### Assignment
All the data must be output exactly as given.

+++

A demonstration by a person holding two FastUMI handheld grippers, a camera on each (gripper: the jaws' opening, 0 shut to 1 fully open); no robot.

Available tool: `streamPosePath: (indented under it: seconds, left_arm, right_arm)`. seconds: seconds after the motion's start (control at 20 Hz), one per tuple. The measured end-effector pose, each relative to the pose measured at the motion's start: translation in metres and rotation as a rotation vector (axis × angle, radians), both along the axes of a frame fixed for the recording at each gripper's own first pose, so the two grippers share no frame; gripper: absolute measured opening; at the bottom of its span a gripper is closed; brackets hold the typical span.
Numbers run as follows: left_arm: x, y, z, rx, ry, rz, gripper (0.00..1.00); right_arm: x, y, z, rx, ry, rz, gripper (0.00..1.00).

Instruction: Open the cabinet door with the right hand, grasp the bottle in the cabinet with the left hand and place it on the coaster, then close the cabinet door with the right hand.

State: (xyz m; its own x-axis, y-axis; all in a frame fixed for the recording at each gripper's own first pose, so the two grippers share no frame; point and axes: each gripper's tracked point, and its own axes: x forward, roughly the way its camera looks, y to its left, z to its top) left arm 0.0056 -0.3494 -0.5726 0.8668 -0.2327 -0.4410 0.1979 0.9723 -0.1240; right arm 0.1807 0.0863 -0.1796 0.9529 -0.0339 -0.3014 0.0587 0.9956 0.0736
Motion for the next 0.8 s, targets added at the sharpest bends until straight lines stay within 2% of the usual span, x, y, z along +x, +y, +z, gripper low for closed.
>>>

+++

### Expected output
A demonstration by a person holding two FastUMI handheld grippers, a camera on each (gripper: the jaws' opening, 0 shut to 1 fully open); no robot.

Available tool: `streamPosePath: (indented under it: seconds, left_arm, right_arm)`. seconds: seconds after the motion's start (control at 20 Hz), one per tuple. The measured end-effector pose, each relative to the pose measured at the motion's start: translation in metres and rotation as a rotation vector (axis × angle, radians), both along the axes of a frame fixed for the recording at each gripper's own first pose, so the two grippers share no frame; gripper: absolute measured opening; at the bottom of its span a gripper is closed; brackets hold the typical span.
Numbers run as follows: left_arm: x, y, z, rx, ry, rz, gripper (0.00..1.00); right_arm: x, y, z, rx, ry, rz, gripper (0.00..1.00).

Instruction: Open the cabinet door with the right hand, grasp the bottle in the cabinet with the left hand and place it on the coaster, then close the cabinet door with the right hand.

State: (xyz m; its own x-axis, y-axis; all in a frame fixed for the recording at each gripper's own first pose, so the two grippers share no frame; point and axes: each gripper's tracked point, and its own axes: x forward, roughly the way its camera looks, y to its left, z to its top) left arm 0.0056 -0.3494 -0.5726 0.8668 -0.2327 -0.4410 0.1979 0.9723 -0.1240; right arm 0.1807 0.0863 -0.1796 0.9529 -0.0339 -0.3014 0.0587 0.9956 0.0736
Motion for the next 0.8 s, targets added at the sharpest bends until straight lines stay within 2% of the usual span, x, y, z along +x, +y, +z, gripper low for closed.
>>>

There is nothing further to the answer.